● **Task requirements**
In the lines below, output everything from the first line through the line containing "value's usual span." exactly as it is. Pictures are not part of the output.
_____
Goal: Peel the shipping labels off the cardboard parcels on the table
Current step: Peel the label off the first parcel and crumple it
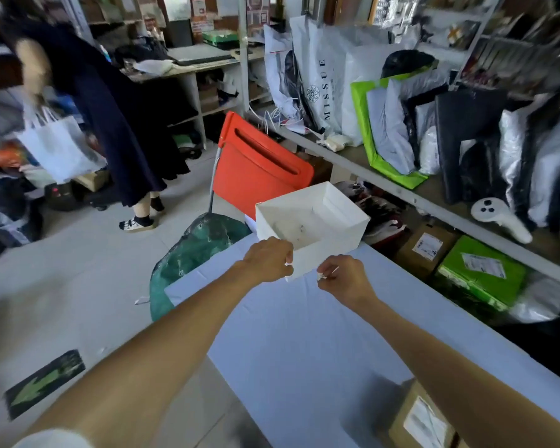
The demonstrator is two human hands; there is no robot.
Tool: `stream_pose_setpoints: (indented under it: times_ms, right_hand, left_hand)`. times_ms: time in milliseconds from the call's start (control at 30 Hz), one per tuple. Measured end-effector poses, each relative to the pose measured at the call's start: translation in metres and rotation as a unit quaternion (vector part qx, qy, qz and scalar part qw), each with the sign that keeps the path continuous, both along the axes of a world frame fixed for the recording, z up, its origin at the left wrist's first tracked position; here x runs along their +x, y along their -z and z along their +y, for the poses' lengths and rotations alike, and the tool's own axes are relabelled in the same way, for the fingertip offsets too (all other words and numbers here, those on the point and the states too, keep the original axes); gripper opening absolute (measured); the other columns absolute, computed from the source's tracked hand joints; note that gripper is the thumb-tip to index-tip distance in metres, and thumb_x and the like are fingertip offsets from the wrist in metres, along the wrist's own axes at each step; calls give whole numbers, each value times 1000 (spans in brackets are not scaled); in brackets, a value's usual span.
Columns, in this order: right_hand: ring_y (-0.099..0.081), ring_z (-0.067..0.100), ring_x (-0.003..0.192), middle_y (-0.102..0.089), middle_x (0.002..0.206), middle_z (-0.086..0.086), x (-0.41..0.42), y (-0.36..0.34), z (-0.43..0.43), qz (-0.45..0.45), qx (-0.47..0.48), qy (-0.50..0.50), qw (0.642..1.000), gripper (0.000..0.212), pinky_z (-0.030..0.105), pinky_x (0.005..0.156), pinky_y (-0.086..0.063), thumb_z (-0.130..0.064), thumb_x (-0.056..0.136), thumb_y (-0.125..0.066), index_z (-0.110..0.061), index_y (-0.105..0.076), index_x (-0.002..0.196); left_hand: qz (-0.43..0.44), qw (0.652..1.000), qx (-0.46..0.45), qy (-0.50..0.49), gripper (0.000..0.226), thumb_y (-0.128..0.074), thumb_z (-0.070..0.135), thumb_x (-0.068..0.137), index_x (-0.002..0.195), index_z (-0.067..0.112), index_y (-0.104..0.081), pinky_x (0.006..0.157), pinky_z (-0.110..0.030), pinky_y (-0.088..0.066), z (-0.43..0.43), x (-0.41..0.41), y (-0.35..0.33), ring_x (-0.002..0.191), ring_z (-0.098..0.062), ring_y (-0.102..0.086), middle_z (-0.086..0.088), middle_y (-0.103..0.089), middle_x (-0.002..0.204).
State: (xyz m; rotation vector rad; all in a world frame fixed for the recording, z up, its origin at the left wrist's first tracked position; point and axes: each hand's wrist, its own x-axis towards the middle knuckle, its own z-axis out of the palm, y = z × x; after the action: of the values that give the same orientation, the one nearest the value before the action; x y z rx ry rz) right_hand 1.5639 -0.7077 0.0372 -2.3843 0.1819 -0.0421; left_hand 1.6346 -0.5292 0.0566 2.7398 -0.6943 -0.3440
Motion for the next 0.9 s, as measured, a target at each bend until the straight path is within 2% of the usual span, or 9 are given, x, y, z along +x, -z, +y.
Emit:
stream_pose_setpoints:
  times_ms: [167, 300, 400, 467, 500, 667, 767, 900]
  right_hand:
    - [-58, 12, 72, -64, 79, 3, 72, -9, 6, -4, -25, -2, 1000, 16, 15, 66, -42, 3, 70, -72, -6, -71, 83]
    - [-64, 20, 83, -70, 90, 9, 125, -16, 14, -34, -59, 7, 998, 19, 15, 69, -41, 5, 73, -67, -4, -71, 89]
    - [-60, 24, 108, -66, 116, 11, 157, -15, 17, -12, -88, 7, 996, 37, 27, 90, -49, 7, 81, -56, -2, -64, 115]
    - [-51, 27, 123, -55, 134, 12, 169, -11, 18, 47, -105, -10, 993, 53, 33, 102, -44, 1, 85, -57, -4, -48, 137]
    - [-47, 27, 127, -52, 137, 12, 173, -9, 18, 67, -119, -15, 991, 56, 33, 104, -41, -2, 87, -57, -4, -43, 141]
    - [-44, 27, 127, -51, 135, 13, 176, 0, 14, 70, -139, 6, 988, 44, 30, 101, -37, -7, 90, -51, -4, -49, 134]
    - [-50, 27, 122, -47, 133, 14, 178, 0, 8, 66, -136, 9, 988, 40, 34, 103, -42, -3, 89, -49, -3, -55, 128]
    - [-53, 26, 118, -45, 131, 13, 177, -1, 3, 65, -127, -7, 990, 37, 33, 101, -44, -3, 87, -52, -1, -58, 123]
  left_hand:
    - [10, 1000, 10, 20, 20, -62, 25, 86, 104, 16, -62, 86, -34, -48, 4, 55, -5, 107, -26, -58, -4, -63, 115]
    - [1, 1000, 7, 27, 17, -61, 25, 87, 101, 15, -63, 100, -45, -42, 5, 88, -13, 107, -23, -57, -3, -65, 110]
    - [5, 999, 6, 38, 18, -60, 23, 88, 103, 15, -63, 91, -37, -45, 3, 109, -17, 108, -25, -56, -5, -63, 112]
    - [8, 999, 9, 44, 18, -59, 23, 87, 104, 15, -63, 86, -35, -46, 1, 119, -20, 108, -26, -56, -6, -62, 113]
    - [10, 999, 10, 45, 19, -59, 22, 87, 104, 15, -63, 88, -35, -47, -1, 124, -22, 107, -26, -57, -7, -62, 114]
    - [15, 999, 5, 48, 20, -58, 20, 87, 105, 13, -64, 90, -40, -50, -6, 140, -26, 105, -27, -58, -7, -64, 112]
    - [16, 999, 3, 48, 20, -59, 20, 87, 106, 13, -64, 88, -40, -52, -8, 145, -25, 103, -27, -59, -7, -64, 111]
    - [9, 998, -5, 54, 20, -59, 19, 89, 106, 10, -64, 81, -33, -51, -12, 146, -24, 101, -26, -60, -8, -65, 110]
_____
● **Response below**
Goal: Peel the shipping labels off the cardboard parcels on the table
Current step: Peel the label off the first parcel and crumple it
The demonstrator is two human hands; there is no robot.
Tool: `stream_pose_setpoints: (indented under it: times_ms, right_hand, left_hand)`. times_ms: time in milliseconds from the call's start (control at 30 Hz), one per tuple. Measured end-effector poses, each relative to the pose measured at the call's start: translation in metres and rotation as a unit quaternion (vector part qx, qy, qz and scalar part qw), each with the sign that keeps the path continuous, both along the axes of a world frame fixed for the recording, z up, its origin at the left wrist's first tracked position; here x runs along their +x, y along their -z and z along their +y, for the poses' lengths and rotations alike, and the tool's own axes are relabelled in the same way, for the fingertip offsets too (all other words and numbers here, those on the point and the states too, keep the original axes); gripper opening absolute (measured); the other columns absolute, computed from the source's tracked hand joints; note that gripper is the thumb-tip to index-tip distance in metres, and thumb_x and the like are fingertip offsets from the wrist in metres, along the wrist's own axes at each step; calls give whole numbers, each value times 1000 (spans in brackets are not scaled); in brackets, a value's usual span.

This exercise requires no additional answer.